When I arrived at the hospital, in 1994, the priority was to build a service from nothing, not to be the boss. I had just finished my residency in La Paz and I thought it would not be a good idea to start my career directing a service, so as deputy I committed to looking for my own boss,

a curious circumstance

. Fernando Martínez accepted the position until 1998 when he left for the Marqués de Valdecilla Hospital and then I assumed leadership. If we want good service, we also have to learn to say no. You cannot compromise with everything they ask of you, because, in the long run, limiting yourself to that results in poor care for the patient. In the end,

our obligation is to defend that ancestral relationship that has united those who heal and those who suffer for thousands of years

. The patient in front of you should be your only focus at that moment, no matter how long the waiting list is, that person deserves your full attention.

La Mancha-Centro Ophthalmology Service Team.Carmen ToldosAraba Press

"The equity of the system in the periphery is broken: you have excellently trained professionals in large hospitals, and you go to a town and no one has done the MIR"

More controversial are your opinions on digital medical records, why don't you like it?

They may be questionable and I understand that. I am not against digitization, far from it, but I am against accepting a program that has been designed without taking into account our needs, and that does not facilitate the collection of information or images. What is more important: having a digital history or caring for the patient? In many consultations,

people spend the day typing, because the programs are not well adapted to what we need

. What I don't want is to lose that relationship that in the end is what gives you reputation and patient satisfaction. They appreciate our way of working and, from my point of view, we must vindicate it. We should not give up looking into the patient's eyes, the traditional values ​​of Medicine.

Has that way of thinking brought you any problems?

A lot, but there are times when you have to stand up. I don't do it out of stubbornness, but because I don't want the convictions with which we began the service to be lost. We had nothing, but our idea, or at least mine, was to get a kind of Mayo Clinic in the middle of La Mancha; They may say that it is impossible, an absurd aspiration, but at least we had to try. We have aspired to that, but we have not achieved all our objectives, because

the structure of the system is very rigid and it is not conceivable that a great hospital or a great service exists in a town

, even though everyone knows that what it does good to the system itself are the professionals and not the buildings.

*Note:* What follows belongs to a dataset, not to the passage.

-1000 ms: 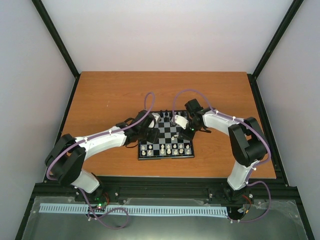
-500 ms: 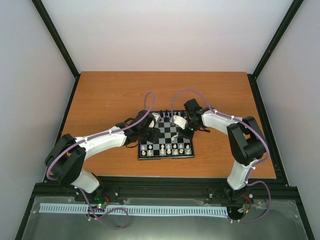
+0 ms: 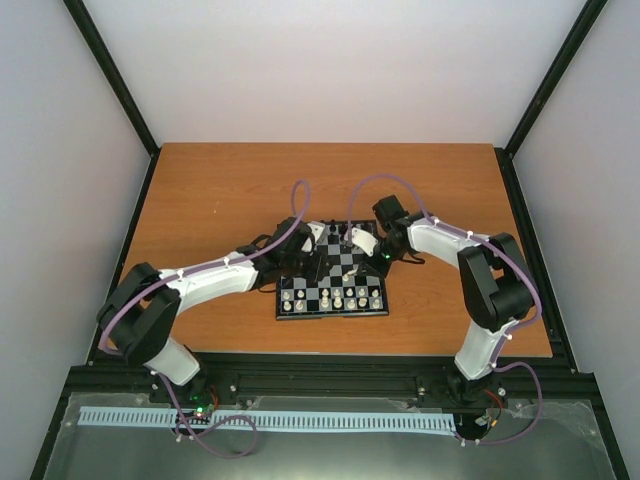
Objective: Set up the chess pieces on the board
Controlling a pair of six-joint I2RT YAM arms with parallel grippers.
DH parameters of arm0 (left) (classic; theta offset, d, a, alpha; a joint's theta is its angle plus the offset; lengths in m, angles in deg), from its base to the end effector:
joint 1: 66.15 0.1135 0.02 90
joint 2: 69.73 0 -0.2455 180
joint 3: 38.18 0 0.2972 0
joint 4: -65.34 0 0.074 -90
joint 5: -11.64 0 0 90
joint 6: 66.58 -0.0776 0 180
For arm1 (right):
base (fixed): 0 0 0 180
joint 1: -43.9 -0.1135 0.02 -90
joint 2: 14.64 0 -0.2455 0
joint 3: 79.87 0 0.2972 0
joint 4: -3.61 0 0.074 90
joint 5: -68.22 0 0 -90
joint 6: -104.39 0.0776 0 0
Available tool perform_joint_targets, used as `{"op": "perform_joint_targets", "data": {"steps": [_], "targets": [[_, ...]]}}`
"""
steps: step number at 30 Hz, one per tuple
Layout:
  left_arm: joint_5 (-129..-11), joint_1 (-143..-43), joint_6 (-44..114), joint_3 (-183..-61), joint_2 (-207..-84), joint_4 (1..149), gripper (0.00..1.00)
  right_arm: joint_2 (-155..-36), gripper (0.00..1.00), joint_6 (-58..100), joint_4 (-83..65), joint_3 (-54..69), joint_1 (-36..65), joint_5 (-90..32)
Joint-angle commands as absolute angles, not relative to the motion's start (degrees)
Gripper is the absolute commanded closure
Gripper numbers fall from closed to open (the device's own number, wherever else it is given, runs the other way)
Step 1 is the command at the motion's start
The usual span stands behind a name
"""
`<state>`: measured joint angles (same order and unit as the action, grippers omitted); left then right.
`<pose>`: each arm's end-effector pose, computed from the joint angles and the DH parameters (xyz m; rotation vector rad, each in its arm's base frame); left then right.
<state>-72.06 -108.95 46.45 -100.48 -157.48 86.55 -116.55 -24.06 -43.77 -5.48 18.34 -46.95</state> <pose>0.2748 -0.2661 0.1212 0.4803 2.4395 -0.6516 0.3212 0.1902 0.0771 -1.5415 2.3114 0.5747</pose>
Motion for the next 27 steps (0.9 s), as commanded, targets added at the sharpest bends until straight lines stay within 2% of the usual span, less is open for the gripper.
{"op": "perform_joint_targets", "data": {"steps": [1, 15, 22, 27], "targets": [[-66.8, -108.7, 47.8, -102.6, -161.2, 79.4, 0.51, -115.8, 0.90, -21.8, -46.9, -2.8, 20.0, -52.5], [-58.1, -108.7, 52.7, -101.1, -168.4, 63.1, 0.57, -118.4, 0.89, -20.6, -53.8, 2.0, 25.1, -65.2], [-59.6, -108.7, 53.7, -101.1, -169.5, 61.9, 0.58, -118.7, 0.89, -20.7, -53.8, 1.7, 25.4, -65.2], [-63.7, -107.8, 50.4, -101.0, -162.6, 67.3, 0.57, -117.8, 0.87, -21.2, -54.4, 1.7, 25.7, -65.2]]}}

Based on your experience, how could professionals be attracted to centers with difficult coverage in rural areas in order to deploy and maintain quality care?

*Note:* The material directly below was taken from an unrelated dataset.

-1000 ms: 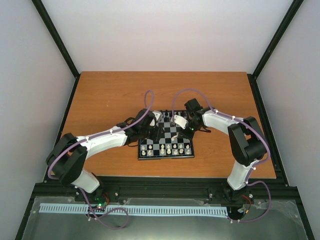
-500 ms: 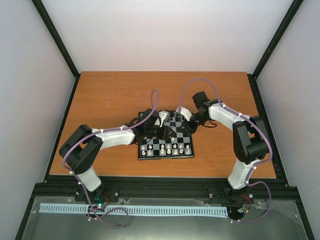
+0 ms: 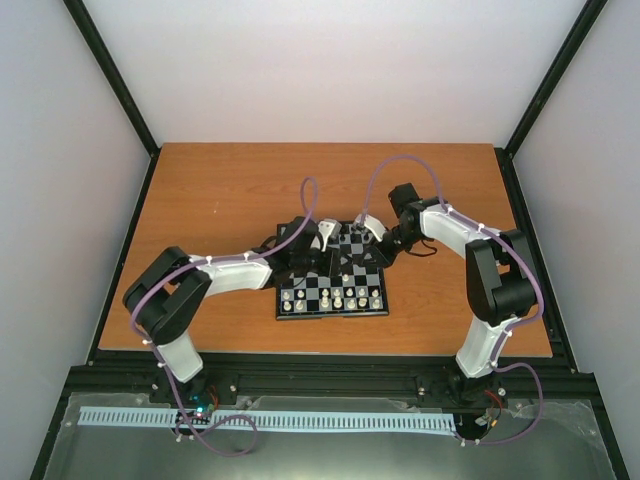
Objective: Set up the chess pieces on the board
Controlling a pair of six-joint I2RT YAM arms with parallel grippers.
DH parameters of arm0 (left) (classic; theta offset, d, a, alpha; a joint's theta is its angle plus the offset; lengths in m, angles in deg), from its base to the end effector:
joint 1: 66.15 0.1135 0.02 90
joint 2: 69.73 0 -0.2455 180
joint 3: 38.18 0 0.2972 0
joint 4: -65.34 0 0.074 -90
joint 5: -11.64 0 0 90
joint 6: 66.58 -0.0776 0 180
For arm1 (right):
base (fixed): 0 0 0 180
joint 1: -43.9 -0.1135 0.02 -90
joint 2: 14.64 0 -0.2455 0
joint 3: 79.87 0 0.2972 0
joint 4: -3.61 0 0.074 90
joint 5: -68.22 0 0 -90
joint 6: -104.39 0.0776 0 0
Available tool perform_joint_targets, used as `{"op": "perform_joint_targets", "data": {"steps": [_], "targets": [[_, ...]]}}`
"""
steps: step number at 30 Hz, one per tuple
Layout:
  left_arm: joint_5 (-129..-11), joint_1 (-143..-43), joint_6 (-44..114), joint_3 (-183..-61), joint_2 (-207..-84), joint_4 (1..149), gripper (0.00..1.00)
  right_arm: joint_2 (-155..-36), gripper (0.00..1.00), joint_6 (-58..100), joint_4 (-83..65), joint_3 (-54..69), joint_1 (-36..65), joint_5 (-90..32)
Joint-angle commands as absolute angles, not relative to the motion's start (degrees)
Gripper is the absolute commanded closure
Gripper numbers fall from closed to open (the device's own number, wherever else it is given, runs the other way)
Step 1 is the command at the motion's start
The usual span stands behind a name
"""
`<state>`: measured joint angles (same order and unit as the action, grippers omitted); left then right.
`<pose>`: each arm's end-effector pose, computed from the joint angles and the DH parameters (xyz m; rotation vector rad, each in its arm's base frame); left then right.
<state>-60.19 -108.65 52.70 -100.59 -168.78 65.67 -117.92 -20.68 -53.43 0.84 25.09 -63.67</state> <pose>0.2897 -0.2983 0.0897 0.4618 2.3384 -1.0027 0.3379 0.1698 0.1088 -1.3052 2.3611 0.9870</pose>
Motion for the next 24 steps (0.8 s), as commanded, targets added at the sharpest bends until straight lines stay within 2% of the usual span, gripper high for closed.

Perhaps some incentive or stimulus should be given, which could be economic, but also in terms of professional career, or time, such as more vacation days, or favoring research by leaving specific days for it. But we have to rethink what is happening now, and that is that to complete the contracts in that Spain where specialists do not want to go, doctors are hired who have not gone through the screening of our MIR system. We have the paradox that on the one hand, there are people who are now finishing high school and have made a great effort to have the grade with which to enter Medicine and pass the MIR and at the same time, you hire other people who are excellent colleagues, but who are not asked for the same selection criteria that you subject your own youth population to; Apart from the fact that you are removing doctors from other countries. And then

the equity of the system in the periphery is broken

,

because you have excellently trained professionals in large hospitals, and you go to a town and no one has done the MIR

. Thus, we aim to have different health services depending on specialization and academic criteria, which are very varied. In short, there should be an incentive of some kind for these hospitals to fill up, but not only to benefit the professionals themselves, but above all for the patients, who could be any of us.